Respondent sought to meet this situation by attempting to reconcile the total deposits in the proprietorship's Orion bank account, with the gross receipts reported on Schedule C of the McLean 1950 joint return. However the two would not reconcile; and also accountant Dehler who prepared said Schedule C, testified that no bank deposits were utilized in computing the gross receipts reported in said Schedule C.

(E) Regarding the 1951 and 1952 bank deposits, the respondent failed to distinguish between those deposits which may have represented receipts from sales made by the Triangle proprietorship and those which may have represented receipts from sales made by the Triangle corporation, which is not a party to this proceeding and of which the income was not includable in the McLean returns. Indeed the respondent, without any justification in the evidence, has entirely disregarded the Triangle corporation as a separate taxable entity. By failing to distinguish the separate accounts of the two business units, the respondent has failed to establish any understatement of McLean's income for either 1951 or 1952.

(F) Finally, the respondent 1967 Tax Ct. Memo LEXIS 219">*241 did not attempt to reconstruct the income of the McLeans by any usual or recognized method. He did not make any reconstruction of income through use of a net worth statement, which requires consideration of both assets and liabilities; nor did he make any reconstruction of income by use of a true bank deposit method, which requires consideration of both receipts and disbursements. See Morrison v. United States, 270 F.2d 1 at page 2 (C.A. 4, 1959). He did not even present in evidence a reconstructed Schedule C (of the type used in a return of a sole proprietor of a business) for the Triangle Feed Company proprietorship.

Based on all the foregoing, we find and hold that the respondent has failed to establish that any of the joint returns of McLean and his wife for any of the taxable years here involved was false or fraudulent with intent to evade tax; and accordingly, that the assessment and collection of all the deficiencies and additions to tax involved are barred by the statute of limitations.

We decide this first issue in favor of the petitioners. And having so decided the first issue, we do not reach and find it unnecessary to decide the second issue.

Decision will be entered 1967 Tax Ct. Memo LEXIS 219">*242 for the petitioners.


Footnotes

  • 1. The population of the towns and cities herementioned have been judicially noticed - based on Rand McNally Commercial Atlas and Marketing Guide, 88th Ed. (1957).

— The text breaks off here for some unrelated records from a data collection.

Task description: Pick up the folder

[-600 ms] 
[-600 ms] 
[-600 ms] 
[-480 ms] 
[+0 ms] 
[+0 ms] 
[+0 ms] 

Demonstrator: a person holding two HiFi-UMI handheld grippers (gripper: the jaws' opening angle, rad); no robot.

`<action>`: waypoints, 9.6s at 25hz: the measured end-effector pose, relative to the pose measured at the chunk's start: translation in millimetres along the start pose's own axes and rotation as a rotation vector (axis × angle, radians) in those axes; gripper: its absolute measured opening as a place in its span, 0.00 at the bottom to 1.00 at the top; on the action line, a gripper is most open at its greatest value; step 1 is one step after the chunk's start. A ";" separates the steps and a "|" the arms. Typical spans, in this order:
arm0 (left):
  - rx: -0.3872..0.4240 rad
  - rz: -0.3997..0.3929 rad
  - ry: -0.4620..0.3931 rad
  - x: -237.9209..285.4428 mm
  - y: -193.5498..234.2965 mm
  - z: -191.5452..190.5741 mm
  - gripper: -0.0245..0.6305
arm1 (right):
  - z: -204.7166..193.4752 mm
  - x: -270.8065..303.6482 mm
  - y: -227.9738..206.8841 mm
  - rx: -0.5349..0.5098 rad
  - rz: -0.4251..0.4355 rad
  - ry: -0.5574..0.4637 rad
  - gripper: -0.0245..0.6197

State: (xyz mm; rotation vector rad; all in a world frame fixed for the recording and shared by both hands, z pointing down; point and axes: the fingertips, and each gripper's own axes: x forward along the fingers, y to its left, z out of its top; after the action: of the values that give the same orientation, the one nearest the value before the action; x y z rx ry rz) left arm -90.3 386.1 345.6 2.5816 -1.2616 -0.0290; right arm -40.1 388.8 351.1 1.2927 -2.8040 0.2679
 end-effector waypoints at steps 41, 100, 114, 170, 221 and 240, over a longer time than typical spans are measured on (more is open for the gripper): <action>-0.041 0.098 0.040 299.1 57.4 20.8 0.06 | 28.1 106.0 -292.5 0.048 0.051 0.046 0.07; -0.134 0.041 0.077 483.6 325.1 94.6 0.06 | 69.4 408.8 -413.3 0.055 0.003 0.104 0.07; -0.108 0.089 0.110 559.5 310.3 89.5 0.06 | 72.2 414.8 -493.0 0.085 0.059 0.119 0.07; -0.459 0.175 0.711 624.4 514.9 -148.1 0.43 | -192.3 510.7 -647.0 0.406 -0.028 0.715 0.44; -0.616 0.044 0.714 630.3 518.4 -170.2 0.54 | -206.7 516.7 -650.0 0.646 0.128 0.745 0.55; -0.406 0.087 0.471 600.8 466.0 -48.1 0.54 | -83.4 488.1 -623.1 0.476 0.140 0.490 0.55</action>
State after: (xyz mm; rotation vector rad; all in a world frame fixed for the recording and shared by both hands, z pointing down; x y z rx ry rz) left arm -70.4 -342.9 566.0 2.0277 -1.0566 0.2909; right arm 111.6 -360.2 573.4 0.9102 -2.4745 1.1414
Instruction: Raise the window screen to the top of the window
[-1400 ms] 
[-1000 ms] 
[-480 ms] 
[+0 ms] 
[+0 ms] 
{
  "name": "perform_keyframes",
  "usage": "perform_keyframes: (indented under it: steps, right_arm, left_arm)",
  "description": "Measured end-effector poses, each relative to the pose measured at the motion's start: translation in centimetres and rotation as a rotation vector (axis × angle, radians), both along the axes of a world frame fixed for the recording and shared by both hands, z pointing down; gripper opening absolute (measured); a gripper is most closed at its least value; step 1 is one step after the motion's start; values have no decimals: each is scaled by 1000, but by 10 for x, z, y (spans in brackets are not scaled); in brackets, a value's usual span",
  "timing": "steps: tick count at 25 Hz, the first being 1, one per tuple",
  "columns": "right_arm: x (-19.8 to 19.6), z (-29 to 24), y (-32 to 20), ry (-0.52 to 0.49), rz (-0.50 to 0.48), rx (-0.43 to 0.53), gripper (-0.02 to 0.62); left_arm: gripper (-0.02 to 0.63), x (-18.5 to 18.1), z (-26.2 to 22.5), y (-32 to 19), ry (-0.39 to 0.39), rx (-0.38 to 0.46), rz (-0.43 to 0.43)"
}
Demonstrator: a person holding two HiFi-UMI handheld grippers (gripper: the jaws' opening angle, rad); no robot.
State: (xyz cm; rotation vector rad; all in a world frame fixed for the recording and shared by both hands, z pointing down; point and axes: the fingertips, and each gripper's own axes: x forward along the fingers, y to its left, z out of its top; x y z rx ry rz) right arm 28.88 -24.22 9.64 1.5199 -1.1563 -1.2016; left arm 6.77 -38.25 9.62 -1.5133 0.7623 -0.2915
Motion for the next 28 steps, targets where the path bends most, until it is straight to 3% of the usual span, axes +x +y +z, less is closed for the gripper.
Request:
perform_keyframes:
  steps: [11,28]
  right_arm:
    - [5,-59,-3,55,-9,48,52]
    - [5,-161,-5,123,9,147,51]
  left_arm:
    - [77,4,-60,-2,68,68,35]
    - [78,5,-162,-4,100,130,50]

  • *. The above-stated increase for the year 1952 was computed by respondent (as shown in the computation on page 29 of his principal brief): By stating that Gross Business Receipts "as Reported" were $562,963.45, notwithstanding that no business receipts whatever were reported for the proprietorship for said year; by then stating that the proprietorship's Gross Business Receipts "as Corrected" were $581,229.55; and then, after certain adjustments, by inconsistently charging the proprietorship with "Additional Income" of $21,165.66, without also charging it with any of balance of said "Corrected Receipts" of $581,229.55.